While ETM evacuees have arrived in Niger through a formalized framework and the Sudanese have done so informally, long-term solutions for both are absent. Niger agreed to the ETM under the condition that all refugees would be resettled in Europe. As this is increasingly unlikely to happen, evacuees are now hosted in a refugee camp—called a transit center—outside the capital. Hosting people in a camp instead of an urban setting comes with smaller chances of integration and the ability to generate income while simultaneously being more cost effective and thus increasing capacities. People living in the camps have protested about poor living conditions (Alarmphone 2019). Sundanese arrivals are hosted in a refugee camp—called a humanitarian center—outside Agadez. While they have been permitted to apply for asylum in Niger, the procedures are lengthy and conditions in the desert camp have been described as dire by inhabitants, leading to some people leaving the camp and even facing the alternative of returning to Libya (see Alarme Phone Sahara 2019; Reidy 2019).

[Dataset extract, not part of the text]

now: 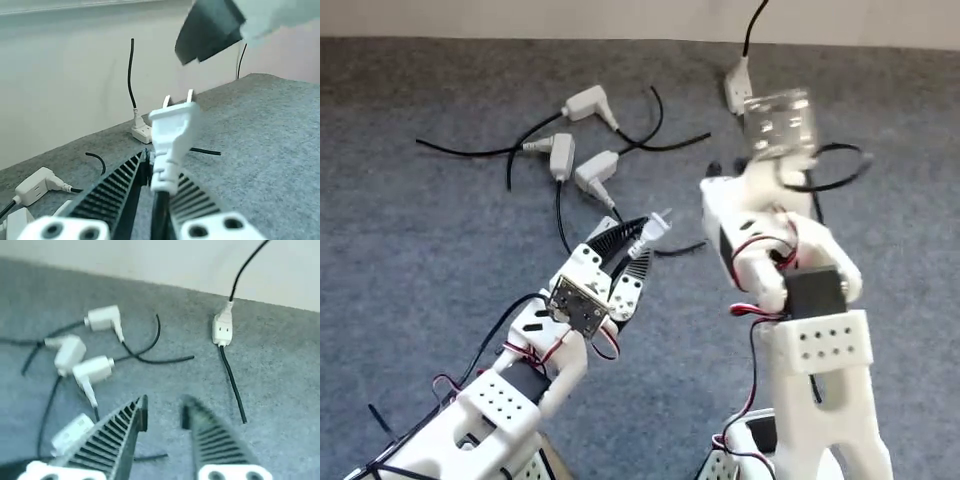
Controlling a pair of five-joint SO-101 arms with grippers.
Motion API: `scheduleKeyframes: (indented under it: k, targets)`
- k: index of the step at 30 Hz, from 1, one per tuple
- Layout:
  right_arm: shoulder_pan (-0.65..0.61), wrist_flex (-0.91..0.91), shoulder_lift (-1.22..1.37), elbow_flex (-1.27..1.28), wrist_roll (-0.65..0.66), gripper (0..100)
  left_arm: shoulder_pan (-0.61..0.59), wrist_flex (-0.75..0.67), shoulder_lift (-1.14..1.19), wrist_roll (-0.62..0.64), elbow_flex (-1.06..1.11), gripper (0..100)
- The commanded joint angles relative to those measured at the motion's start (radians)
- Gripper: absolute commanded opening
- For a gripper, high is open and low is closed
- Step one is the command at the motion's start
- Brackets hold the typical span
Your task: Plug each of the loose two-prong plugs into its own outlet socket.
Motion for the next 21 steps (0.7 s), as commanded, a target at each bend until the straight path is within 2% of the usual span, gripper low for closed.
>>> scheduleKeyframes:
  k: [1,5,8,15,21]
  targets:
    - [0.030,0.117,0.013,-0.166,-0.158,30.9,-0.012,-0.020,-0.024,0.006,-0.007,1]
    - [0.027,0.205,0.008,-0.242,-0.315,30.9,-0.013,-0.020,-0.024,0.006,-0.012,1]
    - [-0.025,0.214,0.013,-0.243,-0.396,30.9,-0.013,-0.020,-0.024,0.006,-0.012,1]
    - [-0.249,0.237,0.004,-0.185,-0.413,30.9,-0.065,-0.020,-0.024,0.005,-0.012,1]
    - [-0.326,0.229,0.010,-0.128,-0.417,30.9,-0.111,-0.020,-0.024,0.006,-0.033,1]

The political interests in the two situations vary significantly. Our research shows that political and social hostility toward the displaced populations in the south (Diffa, Maradi, Tillabéry, and Tahoua) is not significant and there is generally a welcoming attitude. Meanwhile, people displaced under the ETM as well as the Sudanese face more antipathy. On a social level, it seems that evacuees and the Sudanese are considered to be foreign by the local population compared with those from bordering regions. The aversion toward hosting the displaced populations coming back from Libya is also mirrored in the Nigerien government’s initial reluctance to register the Sudanese as refugees, which culminated in the deportation of 135 Sudanese asylum seekers back to Libya in May 2018. This amounted to a breach of the non-refoulement principle (Reidy 2019; Tubiana, Warin, and Saeneen 2018). The international community intervened and an EU member state official interviewed in Niamey stressed: “This cannot happen again.”15 Quotation from an interview with an EU member state diplomat (Niamey, February 2019). UNHCR had to lobby the Nigerien government to allow for the registration of the Sudanese who were not welcomed in the city of Agadez, and to accept the opening of the humanitarian center outside the city borders.

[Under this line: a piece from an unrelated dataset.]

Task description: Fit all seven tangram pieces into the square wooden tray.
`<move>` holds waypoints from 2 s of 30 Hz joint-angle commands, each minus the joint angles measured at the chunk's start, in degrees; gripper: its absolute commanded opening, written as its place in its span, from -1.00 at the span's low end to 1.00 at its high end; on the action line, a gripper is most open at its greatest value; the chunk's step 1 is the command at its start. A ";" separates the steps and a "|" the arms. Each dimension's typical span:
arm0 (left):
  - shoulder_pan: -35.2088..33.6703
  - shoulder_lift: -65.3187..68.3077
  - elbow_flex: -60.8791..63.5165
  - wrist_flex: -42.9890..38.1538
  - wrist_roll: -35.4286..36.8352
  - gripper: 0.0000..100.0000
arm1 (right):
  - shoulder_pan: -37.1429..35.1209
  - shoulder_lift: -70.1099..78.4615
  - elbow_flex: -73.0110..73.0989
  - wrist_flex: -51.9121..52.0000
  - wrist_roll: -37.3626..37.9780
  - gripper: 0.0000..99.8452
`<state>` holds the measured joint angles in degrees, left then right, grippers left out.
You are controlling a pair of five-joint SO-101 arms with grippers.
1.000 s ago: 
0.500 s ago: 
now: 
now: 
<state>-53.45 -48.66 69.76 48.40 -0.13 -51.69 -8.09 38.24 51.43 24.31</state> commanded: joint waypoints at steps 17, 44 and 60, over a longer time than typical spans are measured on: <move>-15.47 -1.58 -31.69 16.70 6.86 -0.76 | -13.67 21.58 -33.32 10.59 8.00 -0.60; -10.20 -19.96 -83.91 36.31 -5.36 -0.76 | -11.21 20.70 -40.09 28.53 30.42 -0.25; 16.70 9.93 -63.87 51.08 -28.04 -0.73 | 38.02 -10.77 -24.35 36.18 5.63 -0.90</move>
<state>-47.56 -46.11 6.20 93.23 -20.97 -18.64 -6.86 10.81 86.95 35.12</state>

With regard to the ETM, this mechanism is failing to keep up with the numbers waiting to be resettled and the question of what happens to those who are not deemed eligible after all remains unresolved. This has led to repeated refugee protests and even dissent from the Nigerien state, which halted further evacuations from March to May 2018 (UNHCR 2018), and according to an interviewee, even threatened to close the entire program in 2018.

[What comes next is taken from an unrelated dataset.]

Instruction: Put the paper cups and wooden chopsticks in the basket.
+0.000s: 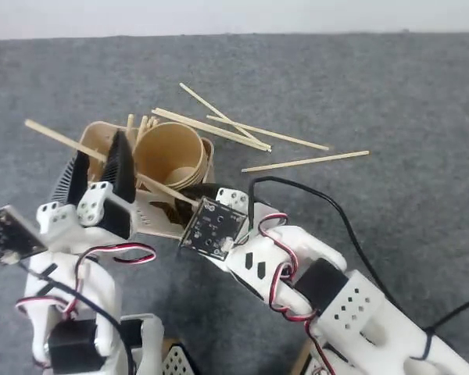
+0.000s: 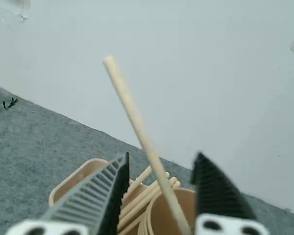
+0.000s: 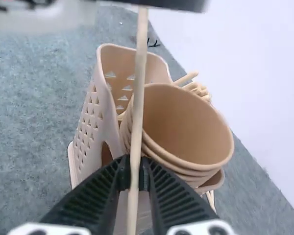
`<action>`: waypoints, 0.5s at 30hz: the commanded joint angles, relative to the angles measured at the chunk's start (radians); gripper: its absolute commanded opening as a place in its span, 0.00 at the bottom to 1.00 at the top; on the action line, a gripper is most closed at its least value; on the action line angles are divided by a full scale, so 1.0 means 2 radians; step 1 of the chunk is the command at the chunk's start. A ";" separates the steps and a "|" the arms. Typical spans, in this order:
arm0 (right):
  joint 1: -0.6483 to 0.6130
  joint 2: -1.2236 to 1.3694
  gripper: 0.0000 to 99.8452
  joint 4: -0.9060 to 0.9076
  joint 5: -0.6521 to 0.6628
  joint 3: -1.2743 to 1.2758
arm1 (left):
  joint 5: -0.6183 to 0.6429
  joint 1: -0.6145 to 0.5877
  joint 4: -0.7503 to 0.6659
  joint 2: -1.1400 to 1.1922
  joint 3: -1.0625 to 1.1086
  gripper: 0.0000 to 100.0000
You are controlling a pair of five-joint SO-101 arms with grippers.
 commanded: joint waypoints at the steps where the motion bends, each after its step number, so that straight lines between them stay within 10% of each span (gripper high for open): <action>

Two quite distinct population displacements can be found—coming from Libya and from the Sahelian neighborhood in the south. Though they are all refugees, depending on their locations they have different access to housing and refugee status determination, as well as future possibilities. For example, all Malian refugees are given prima facie refugee recognition and ETM evacuees are prioritized for resettlement. This categorization according to location, international interest, and funds leads to different treatment of certain refugee groups. The presence of evacuees and Sudanese refugees must be understood as a direct consequence of the increased crackdown on mobility along the Central Mediterranean route and the deteriorating situation in Libya, in line with the EU’s externalization agenda, which aims to move EU border policies further south. This might also explain why comparatively more funding is available for these groups than for the humanitarian emergencies in Niger’s south. However, on the whole, Niger has seen a decrease in humanitarian funding during the past five years, while the number of displaced persons has increased—leading to funding gaps for humanitarian actors and UNHCR specifically (OCHA 2019). Effectively, in addition to hosting a growing population of refugees displaced by conflict in its neighboring countries, Niger now hosts people in need of protection, evacuated from Libya with the financial support of Europe. At the same time, safe and legal passage through resettlement options, humanitarian visas, and fair access to job visas for Nigeriens and other West African transit migrants remains blocked.
What is in it for Niger?
The political stakes are high in terms of both implementing the anti-smuggling agenda and dealing with the growing refugee population in the country. The EU’s agenda of externalizing its border policies is exemplified through initiatives like the anti-smuggling law and the political context in which the ETM has become necessary. The question is why the country has agreed to cooperate on these matters.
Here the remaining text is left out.